• _TASK BRIEF_:
Tell me how many lines in the data include "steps", and keep the reply to that number.

• _DATA BLOCK_:
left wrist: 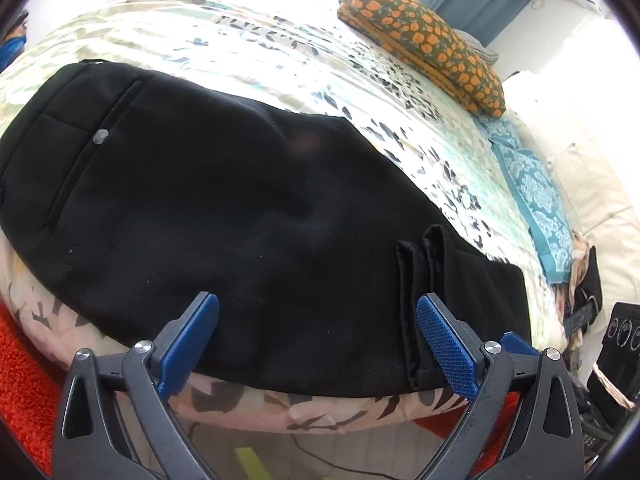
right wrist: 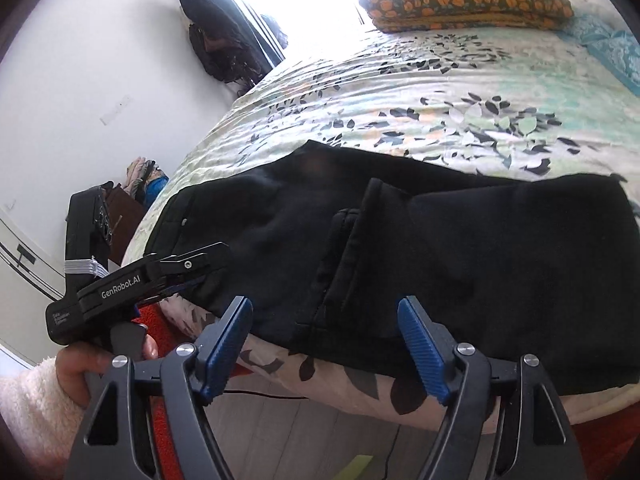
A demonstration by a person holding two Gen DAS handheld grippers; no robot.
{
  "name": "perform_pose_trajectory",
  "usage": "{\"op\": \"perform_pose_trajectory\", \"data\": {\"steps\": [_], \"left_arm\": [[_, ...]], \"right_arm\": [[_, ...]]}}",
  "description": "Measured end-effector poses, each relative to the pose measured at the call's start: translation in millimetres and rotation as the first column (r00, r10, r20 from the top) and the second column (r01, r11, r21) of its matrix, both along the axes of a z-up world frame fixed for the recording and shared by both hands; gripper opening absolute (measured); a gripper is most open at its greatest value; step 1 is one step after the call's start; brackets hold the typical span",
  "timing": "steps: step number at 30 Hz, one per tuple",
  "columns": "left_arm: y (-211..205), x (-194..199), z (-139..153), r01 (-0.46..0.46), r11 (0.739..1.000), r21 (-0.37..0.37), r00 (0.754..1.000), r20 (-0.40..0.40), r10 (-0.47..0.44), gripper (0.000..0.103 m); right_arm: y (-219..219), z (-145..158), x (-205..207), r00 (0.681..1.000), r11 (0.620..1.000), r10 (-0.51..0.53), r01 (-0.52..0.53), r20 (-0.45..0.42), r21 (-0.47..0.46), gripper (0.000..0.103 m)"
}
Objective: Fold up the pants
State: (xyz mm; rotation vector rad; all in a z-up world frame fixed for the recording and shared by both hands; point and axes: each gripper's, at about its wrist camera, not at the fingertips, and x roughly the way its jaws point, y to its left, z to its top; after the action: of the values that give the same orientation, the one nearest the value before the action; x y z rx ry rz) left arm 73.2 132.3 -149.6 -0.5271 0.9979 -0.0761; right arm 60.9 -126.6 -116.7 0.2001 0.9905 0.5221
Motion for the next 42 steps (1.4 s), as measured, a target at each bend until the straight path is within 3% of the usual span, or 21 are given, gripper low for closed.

• _EXERCISE OUTPUT_:
3